Fig. 1. Daub-4 filter.

$$\beta_1^{2n} \cdot A_n = A_n^{(1)} + \zeta \cdot A_n^{(\zeta)}, \quad n \ge 2,$$
(14)

where  $A_2^{(1)}$  and  $A_2^{(\zeta)}$  are given in Fig. 1. Note that the required multiplier of 3 is achieved by using shift and add (SAA), as  $3 \cdot m = (m \ll 1) + m$ , where *m* is an integer used to eliminate the need for a multiplier and reduce hardware resource consumption.

#### 2.3 Multilevel filter analysis architecture

The AI-encoded Daub-4 filter is calculated using the extended integers. Thus, when a value is input and the first level of the AI wavelet transformation has been analyzed, two parts of the output are generated, both of which are related to its basic elements. In Fig. 2, the AI-based 2D fourth-level Daub-4 filter architecture is taken as an example. This architecture includes N point  $A_0$  input signals and the output results  $A_1^{(1)}$  and  $A_1^{(\zeta)}$  after AI encoding. The output results of the two parts are calculated on the basis of the previous input set  $\{1, \zeta\}$ , and the values of these two parts are calculated in the combination block and in the final reorganization stage to obtain the final output image. The AI-based Daub-4 filter VLSI architecture requires six adders to form an AI Daub-4 filter,<sup>(13)</sup> and each integer calculation AI block contains three AI Daub-4 filters. The VLSI architecture of the device generates 18 adders in the AI block, as shown in Fig. 3.

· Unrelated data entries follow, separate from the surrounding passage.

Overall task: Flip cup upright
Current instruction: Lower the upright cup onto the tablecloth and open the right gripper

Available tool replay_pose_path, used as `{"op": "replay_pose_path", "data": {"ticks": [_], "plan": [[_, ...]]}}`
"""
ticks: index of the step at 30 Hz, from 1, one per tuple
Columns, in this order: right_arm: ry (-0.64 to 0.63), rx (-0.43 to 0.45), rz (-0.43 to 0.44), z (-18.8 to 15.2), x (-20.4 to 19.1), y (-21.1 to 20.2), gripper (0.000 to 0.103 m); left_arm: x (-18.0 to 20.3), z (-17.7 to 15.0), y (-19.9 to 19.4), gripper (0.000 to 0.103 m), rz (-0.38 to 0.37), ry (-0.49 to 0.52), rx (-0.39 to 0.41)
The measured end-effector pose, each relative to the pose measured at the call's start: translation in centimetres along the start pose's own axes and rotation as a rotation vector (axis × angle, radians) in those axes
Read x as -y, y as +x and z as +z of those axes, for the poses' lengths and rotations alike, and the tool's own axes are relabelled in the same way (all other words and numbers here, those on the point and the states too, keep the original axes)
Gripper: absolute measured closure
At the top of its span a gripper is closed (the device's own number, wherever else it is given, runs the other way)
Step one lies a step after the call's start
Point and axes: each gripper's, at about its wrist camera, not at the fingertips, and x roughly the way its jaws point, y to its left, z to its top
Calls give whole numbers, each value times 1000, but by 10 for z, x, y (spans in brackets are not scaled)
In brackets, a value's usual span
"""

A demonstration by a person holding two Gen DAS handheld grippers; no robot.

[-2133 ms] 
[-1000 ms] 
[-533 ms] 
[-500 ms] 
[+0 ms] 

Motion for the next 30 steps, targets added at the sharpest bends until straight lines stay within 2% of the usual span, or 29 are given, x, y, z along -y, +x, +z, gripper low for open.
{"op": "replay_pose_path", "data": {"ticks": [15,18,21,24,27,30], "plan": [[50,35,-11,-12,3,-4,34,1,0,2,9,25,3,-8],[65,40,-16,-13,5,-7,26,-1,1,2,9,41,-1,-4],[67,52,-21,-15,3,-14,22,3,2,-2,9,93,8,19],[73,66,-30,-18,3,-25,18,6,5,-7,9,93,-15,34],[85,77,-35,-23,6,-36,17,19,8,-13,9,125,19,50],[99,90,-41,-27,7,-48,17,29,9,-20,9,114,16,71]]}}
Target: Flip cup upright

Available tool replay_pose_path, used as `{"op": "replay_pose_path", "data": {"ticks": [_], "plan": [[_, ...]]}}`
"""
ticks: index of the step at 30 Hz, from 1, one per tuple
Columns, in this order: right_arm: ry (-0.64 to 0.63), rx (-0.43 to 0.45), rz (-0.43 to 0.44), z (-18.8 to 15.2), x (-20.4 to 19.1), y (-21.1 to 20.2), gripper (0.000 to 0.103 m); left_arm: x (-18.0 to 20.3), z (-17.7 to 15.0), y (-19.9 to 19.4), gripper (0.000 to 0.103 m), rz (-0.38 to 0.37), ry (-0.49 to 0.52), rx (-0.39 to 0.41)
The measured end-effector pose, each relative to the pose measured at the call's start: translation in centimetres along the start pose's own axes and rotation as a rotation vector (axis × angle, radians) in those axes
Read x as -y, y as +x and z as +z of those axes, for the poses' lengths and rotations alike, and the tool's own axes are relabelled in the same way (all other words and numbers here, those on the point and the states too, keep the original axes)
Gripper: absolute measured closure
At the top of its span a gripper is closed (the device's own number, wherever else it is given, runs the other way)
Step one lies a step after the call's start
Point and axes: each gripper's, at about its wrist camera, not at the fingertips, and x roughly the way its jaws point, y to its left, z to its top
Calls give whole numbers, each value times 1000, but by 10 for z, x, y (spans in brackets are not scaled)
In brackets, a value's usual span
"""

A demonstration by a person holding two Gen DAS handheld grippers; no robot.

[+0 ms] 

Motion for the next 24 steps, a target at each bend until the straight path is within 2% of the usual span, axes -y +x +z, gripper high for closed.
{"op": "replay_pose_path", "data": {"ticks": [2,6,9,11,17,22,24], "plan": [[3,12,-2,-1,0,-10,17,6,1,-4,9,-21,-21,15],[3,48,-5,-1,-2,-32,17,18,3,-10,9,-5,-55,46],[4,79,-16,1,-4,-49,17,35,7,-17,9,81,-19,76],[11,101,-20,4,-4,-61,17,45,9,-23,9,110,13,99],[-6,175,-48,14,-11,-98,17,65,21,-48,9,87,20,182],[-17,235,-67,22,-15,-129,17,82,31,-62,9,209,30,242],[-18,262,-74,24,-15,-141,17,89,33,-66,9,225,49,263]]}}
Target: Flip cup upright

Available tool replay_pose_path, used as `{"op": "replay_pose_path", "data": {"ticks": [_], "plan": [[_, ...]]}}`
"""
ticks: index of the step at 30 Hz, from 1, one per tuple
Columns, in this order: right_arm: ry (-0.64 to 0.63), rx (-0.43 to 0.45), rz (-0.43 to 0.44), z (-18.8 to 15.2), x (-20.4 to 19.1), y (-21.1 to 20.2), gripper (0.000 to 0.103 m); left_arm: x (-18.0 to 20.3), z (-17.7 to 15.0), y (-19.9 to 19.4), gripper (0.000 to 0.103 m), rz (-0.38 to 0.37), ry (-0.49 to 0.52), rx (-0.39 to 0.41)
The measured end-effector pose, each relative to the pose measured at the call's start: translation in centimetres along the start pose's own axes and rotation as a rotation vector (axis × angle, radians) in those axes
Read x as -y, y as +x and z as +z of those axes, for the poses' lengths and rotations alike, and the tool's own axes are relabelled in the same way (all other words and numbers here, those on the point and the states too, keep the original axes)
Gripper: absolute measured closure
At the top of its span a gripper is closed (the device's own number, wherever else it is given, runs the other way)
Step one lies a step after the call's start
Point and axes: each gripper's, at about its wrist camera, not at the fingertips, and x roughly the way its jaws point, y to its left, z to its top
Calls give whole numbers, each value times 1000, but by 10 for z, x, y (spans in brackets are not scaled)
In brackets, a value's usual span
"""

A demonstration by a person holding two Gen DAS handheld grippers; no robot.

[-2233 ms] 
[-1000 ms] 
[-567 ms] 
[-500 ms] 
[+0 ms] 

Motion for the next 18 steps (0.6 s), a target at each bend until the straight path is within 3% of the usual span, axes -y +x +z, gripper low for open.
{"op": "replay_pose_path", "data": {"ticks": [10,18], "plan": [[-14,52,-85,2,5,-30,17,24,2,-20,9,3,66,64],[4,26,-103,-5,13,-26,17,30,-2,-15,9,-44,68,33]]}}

## 3. VLSI Architecture of Improved Daubechies Hardware Filter Based on AI

Figure 4 shows our improved Daub-4 AI filter with the VLSI architecture investigated in this study, in which only three adders are required. Compared with the previous architectures, which require six adders,<sup>(13)</sup> it can reduce the complexity by 50%. Each group of AI blocks contains three Daub-4 AI filters. Therefore, only nine adders remain in the AI block. The framework can calculate the integer, and the integer contains the  $\zeta$  coefficient separately.



Fig. 2. Block diagram of 2D multilevel filter based on AI.



Fig. 3. VLSI architecture of Daub-4 AI filter.



Fig. 4. Improved Daub-4 AI filter VLSI architecture.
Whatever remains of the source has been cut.